Wpis z mikrobloga

"Jeździć, obserwować, jeszcze trochę można pojeździć, najwyżej płynu pan doleje co jakiś czas". Tyle mechanik miał mi do powiedzenia oglądając dwa razy stan głowicy w przeciągu miesiąca, a moje obawy zaczęły się od wizyty 2 miesiące temu na przeglądzie, gdzie wspomniano mi, że tu chyba ZACZYNA coś pocić pod głowicą. W piątek odbierałem auto z naprawy drobnej pierdoły nie związanej z silnikiem.

To sobie pojeździłem i naobserwowałem: 80km jazdy z prędkością ~100km/h skończyło się spadkiem mocy i dymem z wydechu. Samochód zdławił się na pasie awaryjnym i już nie odpalił. Kilka stówek za lawetę i odwołanie spotkanie rodzinne, samochód odstawiony do innego mechanika, który sprawdzi co tam się odjaniepawliło.

Spieszcie się robić uszczelki, tak szybko odchodzą.
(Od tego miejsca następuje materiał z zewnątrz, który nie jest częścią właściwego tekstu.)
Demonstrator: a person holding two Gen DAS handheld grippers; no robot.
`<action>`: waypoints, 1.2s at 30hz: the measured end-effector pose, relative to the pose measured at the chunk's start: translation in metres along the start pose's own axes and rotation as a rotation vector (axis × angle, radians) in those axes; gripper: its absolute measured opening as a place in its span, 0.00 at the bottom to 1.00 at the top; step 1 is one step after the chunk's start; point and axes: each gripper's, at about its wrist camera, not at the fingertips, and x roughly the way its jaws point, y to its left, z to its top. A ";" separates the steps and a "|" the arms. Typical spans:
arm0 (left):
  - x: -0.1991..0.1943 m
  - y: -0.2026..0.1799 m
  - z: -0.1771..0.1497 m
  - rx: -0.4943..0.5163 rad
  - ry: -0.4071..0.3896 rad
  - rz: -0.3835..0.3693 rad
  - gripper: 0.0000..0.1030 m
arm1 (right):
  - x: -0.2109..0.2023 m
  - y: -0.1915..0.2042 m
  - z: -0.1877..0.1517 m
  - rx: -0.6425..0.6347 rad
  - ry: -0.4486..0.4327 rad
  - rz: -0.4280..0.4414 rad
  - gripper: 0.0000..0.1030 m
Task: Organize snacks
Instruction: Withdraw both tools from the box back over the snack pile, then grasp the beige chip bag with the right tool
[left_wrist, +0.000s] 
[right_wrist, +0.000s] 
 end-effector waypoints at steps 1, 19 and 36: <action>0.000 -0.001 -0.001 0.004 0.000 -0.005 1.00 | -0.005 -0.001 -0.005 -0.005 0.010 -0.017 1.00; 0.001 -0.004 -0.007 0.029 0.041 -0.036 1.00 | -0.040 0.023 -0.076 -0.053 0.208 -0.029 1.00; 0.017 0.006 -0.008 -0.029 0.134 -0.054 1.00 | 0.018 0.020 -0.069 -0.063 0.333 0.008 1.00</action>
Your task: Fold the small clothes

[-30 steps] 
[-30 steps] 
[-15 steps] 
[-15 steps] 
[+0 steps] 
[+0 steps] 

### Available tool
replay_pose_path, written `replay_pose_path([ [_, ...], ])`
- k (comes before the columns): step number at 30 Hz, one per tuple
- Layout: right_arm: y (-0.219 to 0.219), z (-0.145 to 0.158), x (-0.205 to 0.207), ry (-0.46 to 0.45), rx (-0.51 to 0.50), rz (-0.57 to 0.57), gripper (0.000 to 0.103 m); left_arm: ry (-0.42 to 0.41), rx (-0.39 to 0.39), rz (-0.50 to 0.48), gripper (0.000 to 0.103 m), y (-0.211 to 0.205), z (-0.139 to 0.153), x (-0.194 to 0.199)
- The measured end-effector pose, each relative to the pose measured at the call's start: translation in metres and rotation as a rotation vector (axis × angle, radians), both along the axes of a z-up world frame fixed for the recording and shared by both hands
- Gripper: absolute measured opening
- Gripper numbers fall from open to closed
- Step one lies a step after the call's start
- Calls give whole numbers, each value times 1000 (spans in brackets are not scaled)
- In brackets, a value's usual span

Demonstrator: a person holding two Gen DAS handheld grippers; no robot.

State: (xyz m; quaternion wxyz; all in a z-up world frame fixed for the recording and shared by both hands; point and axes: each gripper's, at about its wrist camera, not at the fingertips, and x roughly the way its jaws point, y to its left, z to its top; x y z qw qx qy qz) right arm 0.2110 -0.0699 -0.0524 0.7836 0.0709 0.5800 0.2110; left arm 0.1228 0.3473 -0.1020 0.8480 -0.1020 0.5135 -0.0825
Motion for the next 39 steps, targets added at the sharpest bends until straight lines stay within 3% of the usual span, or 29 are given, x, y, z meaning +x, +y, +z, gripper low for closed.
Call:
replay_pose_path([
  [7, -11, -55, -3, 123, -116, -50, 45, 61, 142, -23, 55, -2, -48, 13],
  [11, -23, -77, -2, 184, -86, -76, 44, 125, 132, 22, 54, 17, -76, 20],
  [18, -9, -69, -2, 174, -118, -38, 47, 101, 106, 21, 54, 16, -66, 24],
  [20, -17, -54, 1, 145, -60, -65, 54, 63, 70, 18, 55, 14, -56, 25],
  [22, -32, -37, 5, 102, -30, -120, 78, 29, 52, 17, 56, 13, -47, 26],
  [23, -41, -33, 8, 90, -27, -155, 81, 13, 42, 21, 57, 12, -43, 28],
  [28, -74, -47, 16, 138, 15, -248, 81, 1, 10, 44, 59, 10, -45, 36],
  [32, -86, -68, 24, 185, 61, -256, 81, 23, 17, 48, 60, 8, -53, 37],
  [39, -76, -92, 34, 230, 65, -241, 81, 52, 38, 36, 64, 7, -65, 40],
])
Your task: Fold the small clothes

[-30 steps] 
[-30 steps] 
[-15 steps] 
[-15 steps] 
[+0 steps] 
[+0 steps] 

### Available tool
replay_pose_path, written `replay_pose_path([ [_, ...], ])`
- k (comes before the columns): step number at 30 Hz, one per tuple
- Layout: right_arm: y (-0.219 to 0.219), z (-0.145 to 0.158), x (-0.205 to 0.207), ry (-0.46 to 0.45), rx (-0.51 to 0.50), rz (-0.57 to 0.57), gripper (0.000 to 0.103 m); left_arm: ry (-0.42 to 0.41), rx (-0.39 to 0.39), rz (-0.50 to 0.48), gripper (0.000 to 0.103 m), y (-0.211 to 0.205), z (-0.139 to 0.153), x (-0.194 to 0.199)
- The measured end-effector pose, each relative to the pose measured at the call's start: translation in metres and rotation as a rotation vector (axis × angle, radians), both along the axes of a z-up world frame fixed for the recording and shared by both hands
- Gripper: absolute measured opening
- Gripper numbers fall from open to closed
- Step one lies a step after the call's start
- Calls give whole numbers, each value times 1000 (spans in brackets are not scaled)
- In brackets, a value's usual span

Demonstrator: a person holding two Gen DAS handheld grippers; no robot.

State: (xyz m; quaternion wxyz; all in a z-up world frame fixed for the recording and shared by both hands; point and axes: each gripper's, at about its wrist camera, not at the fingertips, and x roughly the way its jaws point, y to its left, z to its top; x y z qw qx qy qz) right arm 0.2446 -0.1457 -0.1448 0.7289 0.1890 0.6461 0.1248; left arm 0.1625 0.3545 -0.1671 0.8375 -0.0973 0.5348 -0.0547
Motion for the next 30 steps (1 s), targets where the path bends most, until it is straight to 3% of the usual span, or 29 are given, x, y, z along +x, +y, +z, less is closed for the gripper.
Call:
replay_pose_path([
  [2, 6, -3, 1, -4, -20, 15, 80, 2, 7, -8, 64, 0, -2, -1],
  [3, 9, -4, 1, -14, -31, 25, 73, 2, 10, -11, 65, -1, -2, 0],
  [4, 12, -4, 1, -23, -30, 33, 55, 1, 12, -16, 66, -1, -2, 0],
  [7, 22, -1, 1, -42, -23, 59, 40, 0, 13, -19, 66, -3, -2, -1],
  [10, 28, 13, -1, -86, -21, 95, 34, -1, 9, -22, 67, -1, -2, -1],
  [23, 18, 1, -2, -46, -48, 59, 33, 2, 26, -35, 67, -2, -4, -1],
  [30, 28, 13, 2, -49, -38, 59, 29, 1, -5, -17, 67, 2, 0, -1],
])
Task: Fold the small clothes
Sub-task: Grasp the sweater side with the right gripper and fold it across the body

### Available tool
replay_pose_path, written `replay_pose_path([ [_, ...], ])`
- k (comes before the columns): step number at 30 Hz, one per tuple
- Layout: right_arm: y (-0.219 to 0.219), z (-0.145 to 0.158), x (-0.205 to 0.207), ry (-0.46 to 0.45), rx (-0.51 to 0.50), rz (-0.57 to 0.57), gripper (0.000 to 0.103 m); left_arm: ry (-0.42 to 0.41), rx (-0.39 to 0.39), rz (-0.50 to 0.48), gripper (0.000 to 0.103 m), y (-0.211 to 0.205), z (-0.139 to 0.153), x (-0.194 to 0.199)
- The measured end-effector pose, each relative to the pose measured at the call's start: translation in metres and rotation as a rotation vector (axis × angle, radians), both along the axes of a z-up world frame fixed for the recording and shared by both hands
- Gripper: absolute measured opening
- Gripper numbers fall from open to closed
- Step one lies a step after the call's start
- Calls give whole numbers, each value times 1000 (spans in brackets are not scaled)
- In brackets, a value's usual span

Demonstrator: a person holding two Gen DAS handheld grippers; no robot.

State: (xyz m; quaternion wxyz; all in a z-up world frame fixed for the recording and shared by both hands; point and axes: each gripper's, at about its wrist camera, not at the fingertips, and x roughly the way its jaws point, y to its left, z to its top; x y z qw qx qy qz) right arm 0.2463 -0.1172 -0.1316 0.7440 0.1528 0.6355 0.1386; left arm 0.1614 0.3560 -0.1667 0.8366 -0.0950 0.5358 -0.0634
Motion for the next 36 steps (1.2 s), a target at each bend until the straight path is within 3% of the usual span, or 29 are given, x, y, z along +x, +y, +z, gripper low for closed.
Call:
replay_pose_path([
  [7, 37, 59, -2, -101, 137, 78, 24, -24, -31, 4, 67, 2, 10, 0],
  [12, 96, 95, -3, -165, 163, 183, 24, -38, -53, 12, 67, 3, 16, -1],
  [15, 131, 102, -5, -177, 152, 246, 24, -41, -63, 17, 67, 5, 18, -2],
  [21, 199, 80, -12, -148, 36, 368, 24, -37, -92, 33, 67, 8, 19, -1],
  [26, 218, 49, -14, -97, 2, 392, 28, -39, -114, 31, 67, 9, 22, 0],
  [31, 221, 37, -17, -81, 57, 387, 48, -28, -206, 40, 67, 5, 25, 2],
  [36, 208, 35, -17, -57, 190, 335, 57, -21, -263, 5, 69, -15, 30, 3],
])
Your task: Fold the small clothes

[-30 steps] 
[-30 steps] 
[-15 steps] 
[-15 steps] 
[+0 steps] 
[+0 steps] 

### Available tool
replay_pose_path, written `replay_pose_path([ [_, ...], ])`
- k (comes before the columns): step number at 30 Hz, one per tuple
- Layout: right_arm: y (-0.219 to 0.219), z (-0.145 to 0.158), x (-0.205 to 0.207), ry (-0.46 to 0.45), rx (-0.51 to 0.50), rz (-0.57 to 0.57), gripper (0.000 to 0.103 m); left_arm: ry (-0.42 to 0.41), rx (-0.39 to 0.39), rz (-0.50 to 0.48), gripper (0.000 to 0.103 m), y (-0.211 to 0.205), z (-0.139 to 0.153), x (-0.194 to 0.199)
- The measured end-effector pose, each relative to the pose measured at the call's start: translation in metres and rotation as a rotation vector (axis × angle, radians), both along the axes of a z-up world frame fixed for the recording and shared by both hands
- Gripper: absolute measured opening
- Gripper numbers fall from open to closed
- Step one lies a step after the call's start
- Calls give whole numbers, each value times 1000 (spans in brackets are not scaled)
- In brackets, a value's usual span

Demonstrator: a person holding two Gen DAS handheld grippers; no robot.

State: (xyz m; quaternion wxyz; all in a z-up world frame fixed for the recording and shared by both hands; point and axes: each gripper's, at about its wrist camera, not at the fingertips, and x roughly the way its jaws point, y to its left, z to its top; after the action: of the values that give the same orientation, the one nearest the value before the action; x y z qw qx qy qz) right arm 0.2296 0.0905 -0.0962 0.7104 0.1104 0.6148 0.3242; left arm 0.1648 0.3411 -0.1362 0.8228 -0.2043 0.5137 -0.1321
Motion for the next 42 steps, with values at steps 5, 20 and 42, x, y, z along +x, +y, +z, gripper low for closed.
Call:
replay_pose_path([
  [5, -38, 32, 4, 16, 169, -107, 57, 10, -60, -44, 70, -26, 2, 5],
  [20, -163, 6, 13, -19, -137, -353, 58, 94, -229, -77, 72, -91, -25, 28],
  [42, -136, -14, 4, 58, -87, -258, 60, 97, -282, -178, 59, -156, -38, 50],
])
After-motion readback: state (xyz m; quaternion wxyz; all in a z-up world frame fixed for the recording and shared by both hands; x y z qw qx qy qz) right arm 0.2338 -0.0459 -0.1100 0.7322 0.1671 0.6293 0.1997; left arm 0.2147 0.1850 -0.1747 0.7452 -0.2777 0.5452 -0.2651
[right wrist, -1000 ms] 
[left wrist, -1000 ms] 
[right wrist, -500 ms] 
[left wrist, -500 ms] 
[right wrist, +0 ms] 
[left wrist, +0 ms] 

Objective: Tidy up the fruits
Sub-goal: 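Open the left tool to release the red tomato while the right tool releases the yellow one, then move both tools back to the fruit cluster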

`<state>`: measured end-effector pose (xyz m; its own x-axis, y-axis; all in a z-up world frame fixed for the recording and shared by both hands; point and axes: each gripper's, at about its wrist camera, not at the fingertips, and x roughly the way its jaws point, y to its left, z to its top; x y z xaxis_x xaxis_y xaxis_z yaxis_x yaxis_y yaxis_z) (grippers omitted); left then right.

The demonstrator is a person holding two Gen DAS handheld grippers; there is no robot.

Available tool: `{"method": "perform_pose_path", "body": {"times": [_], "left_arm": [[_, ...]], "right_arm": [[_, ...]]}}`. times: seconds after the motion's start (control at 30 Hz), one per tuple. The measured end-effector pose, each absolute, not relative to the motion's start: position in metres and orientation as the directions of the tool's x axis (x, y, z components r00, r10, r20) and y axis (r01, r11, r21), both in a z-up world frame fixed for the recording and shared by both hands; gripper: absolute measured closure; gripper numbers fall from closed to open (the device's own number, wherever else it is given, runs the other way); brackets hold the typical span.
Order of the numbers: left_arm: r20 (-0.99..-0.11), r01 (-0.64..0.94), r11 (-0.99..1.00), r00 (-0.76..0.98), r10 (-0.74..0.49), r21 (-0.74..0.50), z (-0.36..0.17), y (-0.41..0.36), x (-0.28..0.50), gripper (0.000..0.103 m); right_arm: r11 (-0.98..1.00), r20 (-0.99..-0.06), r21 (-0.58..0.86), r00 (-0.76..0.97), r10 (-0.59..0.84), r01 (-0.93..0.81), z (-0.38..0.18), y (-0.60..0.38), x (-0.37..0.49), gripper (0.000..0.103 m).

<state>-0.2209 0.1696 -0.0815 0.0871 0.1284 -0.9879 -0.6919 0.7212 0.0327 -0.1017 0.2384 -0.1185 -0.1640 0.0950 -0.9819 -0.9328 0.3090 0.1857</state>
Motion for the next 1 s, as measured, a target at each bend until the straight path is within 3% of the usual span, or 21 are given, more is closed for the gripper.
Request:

#mechanikasamochodowa #mechanika #upg #samochody #januszemotoryzacji
  • 10
  • Odpowiedz
@Kokardka_88: przyjdzie ten czas że będziesz miała pieniążki na nowe Audi z niesamowitym silnikiem TFSI i zrozumiesz ile można dolewać oleju pomiędzy wymianami w 'sprawnym' silniku ;)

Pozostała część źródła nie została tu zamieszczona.